Exercise brief :: Look through the data below for the string "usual", and copy every line where it turns up.

Records provided ::
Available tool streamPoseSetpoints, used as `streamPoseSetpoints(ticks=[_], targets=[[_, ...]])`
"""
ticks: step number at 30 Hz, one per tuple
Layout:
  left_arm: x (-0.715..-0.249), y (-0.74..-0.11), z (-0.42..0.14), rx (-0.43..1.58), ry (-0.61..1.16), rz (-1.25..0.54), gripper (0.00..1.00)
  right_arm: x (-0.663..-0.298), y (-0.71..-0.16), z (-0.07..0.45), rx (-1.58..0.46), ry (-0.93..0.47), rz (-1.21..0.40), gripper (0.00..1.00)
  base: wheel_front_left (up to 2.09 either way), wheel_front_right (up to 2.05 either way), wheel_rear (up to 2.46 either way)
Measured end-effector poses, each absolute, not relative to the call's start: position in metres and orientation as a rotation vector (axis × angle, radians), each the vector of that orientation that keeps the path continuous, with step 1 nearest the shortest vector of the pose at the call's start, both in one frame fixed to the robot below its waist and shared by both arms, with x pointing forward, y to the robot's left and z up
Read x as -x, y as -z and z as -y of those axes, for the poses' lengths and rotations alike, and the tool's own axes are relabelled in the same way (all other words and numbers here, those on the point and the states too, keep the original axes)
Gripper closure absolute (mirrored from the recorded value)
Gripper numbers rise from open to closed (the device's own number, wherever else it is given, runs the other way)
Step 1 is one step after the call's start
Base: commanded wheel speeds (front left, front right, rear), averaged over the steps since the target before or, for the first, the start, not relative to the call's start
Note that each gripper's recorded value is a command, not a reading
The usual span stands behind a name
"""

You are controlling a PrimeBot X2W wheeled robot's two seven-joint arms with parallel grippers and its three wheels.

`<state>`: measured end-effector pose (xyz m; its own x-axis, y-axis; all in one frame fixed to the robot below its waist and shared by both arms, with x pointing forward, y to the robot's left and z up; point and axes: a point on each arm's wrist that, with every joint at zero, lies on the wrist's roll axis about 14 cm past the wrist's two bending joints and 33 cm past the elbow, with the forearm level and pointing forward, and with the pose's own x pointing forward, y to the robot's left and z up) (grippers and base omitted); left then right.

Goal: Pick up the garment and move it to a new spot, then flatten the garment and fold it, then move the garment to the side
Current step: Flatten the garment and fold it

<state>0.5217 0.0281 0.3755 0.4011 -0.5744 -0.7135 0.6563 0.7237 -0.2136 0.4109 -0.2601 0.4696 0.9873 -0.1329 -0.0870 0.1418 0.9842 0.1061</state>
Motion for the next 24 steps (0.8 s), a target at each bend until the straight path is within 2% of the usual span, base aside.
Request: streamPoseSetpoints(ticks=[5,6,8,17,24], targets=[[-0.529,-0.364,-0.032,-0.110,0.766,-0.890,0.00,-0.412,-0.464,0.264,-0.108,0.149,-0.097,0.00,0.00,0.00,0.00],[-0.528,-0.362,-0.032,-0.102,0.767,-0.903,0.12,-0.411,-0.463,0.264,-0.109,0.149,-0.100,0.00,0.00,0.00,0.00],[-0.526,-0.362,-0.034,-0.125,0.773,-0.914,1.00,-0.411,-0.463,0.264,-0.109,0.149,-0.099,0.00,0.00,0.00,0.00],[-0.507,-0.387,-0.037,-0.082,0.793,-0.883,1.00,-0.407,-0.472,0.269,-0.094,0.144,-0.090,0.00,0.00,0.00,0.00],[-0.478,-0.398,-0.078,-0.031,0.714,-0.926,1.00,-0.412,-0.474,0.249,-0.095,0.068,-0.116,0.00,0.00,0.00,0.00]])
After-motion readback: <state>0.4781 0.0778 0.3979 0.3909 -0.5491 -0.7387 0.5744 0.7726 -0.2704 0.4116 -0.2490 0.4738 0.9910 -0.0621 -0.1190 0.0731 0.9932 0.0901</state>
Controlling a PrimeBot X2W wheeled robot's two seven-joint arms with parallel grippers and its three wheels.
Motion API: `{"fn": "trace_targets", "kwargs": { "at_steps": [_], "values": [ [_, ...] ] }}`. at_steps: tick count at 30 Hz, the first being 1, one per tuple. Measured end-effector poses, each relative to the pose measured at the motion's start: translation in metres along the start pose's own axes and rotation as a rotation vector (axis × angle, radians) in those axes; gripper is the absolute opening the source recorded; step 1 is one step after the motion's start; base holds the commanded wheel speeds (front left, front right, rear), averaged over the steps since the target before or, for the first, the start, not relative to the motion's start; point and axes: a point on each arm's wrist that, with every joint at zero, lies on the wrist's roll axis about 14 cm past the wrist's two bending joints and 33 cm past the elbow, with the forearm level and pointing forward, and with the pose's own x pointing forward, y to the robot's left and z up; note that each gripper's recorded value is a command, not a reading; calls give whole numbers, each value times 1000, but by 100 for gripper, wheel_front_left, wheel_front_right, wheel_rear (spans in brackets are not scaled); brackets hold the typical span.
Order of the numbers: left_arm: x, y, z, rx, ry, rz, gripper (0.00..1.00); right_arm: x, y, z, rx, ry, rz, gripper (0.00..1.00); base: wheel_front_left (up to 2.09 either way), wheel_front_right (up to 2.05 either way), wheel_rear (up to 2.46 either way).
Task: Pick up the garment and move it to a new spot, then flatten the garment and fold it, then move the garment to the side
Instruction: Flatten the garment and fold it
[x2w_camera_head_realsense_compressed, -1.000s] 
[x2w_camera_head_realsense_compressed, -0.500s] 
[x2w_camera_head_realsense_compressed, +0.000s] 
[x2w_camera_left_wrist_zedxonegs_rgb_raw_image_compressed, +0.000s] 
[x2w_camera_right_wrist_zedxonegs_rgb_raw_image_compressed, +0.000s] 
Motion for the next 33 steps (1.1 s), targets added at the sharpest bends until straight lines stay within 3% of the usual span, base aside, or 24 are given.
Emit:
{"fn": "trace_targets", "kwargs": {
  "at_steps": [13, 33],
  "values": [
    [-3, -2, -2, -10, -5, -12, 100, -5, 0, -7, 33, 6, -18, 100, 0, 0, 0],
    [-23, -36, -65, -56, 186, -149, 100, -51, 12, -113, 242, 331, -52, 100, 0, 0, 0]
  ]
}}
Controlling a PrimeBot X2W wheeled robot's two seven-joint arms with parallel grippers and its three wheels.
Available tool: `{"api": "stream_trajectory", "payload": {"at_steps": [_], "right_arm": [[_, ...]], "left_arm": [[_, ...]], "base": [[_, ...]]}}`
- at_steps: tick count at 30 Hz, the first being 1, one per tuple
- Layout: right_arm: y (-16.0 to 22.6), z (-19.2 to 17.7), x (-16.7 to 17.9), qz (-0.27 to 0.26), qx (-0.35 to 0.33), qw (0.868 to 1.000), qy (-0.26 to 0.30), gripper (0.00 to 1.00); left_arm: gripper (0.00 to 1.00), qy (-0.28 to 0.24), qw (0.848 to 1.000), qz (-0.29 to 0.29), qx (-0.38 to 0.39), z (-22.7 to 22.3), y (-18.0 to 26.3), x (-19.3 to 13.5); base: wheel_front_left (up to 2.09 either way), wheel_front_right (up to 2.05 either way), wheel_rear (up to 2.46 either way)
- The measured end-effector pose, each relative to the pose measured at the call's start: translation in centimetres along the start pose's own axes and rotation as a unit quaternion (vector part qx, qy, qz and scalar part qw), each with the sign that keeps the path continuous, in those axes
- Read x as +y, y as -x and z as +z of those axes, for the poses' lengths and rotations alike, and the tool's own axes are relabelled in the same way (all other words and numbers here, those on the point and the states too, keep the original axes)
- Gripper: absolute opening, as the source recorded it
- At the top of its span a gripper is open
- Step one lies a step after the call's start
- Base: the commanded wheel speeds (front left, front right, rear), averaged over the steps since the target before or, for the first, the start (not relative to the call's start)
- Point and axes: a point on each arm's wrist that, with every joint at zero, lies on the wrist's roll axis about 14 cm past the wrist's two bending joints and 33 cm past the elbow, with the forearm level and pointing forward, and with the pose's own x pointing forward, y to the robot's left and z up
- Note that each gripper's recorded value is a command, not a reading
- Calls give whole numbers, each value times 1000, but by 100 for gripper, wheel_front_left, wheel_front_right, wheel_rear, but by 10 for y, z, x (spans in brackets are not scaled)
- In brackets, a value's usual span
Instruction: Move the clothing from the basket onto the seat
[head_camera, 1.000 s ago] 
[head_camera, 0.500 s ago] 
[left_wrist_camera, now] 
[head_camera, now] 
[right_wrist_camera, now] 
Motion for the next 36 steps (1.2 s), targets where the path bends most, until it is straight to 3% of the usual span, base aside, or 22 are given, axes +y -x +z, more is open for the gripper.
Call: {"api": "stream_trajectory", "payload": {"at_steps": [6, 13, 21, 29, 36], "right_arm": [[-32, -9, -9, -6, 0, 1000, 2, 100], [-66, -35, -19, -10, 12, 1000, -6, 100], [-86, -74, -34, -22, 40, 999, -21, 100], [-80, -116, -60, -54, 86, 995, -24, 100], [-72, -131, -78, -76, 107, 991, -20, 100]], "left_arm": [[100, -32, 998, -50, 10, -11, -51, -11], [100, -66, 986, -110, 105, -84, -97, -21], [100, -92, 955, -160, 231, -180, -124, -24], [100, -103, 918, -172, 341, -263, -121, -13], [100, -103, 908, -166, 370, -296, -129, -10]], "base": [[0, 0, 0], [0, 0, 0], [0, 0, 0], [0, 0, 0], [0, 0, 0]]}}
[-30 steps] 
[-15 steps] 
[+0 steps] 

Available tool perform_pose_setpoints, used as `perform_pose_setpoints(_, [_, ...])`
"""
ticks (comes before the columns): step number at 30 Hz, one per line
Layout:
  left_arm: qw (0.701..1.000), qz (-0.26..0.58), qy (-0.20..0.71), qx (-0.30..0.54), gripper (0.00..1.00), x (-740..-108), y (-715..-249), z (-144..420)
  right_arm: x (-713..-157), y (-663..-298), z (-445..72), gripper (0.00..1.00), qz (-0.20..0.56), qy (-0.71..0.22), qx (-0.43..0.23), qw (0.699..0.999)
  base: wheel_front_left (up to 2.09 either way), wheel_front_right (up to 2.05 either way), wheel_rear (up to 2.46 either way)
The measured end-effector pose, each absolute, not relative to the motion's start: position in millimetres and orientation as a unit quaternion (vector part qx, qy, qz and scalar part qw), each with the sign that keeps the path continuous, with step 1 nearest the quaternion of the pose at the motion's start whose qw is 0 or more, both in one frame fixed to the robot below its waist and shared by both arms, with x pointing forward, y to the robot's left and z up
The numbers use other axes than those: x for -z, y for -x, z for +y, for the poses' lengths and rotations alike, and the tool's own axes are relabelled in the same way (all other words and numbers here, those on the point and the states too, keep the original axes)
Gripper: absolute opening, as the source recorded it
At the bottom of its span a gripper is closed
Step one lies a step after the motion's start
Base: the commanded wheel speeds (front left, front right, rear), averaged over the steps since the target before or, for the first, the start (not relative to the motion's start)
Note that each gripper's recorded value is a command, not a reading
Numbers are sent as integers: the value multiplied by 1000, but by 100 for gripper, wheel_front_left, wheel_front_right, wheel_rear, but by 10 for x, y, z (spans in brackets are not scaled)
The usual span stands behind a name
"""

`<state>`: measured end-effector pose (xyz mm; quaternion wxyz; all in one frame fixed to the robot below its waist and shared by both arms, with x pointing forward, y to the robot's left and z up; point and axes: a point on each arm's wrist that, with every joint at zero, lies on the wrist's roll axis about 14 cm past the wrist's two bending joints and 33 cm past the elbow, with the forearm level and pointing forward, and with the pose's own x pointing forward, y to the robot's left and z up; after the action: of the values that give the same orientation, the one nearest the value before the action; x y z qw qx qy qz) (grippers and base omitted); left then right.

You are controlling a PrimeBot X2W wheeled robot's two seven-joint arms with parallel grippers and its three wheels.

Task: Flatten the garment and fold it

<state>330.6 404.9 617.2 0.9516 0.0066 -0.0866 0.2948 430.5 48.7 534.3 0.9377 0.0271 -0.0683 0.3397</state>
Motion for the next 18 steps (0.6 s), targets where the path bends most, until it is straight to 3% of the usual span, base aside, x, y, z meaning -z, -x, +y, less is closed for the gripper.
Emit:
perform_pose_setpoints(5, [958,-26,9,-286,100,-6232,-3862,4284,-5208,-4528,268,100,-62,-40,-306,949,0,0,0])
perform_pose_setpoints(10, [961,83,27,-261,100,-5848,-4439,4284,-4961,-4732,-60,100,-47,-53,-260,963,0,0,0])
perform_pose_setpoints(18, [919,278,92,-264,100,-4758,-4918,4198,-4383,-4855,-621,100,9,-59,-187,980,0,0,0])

Answer section ::
The usual span stands behind a name
Motion for the next 24 steps (0.8 s), a target at each bend until the straight path is within 2% of the usual span, base aside.
Motion for the next 33 steps (1.1 s), targets added at the sharpest bends until straight lines stay within 3% of the usual span, base aside, or 24 are given.
- In brackets, a value's usual span
Motion for the next 36 steps (1.2 s), targets where the path bends most, until it is straight to 3% of the usual span, base aside, or 22 are given, axes +y -x +z, more is open for the gripper.
The usual span stands behind a name
Motion for the next 18 steps (0.6 s), targets where the path bends most, until it is straight to 3% of the usual span, base aside, x, y, z meaning -z, -x, +y, less is closed for the gripper.

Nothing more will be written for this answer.